§ INSTRUCTIONS FOR THE TASK
Among the entries below, how many lines contain the string "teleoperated"? Reply with that number alone.

§ SOURCE MATERIAL
□ □ □ □ □ □ □

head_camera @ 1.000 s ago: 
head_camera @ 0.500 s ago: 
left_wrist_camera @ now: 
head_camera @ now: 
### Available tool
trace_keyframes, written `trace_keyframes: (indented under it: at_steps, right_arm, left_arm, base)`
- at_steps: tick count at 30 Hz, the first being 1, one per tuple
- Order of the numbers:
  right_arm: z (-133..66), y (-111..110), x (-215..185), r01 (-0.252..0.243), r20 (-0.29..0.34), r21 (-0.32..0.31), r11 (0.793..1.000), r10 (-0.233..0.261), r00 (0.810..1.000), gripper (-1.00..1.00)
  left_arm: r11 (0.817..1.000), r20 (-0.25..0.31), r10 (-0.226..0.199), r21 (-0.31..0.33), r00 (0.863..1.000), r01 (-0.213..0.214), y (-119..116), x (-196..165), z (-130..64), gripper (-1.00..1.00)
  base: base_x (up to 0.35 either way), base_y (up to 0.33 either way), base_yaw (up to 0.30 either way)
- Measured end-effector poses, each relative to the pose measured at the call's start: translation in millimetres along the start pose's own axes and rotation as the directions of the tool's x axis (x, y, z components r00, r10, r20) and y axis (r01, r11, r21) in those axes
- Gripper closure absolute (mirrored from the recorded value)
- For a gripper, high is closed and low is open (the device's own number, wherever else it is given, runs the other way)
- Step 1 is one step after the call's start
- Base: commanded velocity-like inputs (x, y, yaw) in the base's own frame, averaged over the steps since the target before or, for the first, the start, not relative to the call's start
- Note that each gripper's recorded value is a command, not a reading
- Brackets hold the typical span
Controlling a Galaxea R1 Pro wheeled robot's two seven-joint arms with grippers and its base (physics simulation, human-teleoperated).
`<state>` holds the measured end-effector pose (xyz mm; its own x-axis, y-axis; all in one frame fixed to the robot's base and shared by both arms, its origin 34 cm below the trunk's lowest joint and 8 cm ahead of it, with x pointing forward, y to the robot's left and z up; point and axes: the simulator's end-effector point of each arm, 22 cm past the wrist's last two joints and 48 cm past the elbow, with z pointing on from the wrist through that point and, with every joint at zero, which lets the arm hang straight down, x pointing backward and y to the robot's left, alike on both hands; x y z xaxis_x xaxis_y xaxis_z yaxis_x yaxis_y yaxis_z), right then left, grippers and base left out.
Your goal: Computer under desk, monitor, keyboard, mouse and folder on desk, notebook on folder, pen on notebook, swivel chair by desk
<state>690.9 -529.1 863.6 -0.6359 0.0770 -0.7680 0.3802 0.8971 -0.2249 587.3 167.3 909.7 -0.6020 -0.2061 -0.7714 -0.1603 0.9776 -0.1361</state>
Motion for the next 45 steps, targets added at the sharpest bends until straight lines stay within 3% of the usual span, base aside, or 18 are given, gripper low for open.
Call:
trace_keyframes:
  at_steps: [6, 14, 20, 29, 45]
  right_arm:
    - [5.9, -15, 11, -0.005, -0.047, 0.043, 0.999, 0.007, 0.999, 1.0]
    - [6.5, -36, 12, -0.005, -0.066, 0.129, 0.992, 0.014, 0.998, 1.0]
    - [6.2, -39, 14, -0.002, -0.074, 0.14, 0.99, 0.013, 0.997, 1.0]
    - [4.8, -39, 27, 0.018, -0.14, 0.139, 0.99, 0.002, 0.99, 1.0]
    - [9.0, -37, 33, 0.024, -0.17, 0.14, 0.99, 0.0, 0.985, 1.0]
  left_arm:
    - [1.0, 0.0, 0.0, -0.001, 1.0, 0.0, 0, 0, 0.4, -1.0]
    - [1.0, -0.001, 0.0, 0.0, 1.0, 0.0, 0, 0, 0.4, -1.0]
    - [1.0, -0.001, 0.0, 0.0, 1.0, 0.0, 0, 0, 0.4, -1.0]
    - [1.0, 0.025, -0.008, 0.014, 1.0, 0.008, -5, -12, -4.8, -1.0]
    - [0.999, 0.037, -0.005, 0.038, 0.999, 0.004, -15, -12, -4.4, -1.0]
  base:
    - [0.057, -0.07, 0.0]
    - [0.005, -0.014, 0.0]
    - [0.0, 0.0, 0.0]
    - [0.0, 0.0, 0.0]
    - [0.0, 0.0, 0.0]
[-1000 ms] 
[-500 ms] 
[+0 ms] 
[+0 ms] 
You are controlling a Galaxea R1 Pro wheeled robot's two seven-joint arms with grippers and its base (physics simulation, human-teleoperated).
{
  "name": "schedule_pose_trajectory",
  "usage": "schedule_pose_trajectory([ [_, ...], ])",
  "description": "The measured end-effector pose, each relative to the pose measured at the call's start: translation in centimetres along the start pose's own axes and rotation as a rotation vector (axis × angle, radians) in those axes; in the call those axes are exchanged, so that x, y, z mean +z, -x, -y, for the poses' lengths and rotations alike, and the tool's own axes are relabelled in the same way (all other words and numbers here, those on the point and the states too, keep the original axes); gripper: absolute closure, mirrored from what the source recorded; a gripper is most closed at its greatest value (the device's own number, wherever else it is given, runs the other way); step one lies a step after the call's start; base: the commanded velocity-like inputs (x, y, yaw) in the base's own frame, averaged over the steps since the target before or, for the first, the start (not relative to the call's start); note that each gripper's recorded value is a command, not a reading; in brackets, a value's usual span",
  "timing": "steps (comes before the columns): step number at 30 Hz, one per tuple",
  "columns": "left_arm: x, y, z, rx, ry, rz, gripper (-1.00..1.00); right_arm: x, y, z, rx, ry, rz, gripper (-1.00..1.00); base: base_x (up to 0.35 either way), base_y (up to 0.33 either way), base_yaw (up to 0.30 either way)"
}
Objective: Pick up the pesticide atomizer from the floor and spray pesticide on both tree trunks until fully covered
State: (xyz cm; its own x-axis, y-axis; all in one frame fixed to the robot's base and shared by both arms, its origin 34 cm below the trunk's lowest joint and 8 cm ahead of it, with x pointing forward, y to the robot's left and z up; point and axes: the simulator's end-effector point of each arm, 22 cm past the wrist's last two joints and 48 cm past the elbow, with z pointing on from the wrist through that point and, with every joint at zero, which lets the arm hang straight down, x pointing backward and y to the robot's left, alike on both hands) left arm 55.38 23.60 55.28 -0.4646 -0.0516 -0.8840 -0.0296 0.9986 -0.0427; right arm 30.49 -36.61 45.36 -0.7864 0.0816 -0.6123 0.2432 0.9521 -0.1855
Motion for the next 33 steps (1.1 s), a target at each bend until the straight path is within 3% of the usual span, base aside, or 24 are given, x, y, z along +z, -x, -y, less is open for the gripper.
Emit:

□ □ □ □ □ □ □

§ FINISHED TASK
2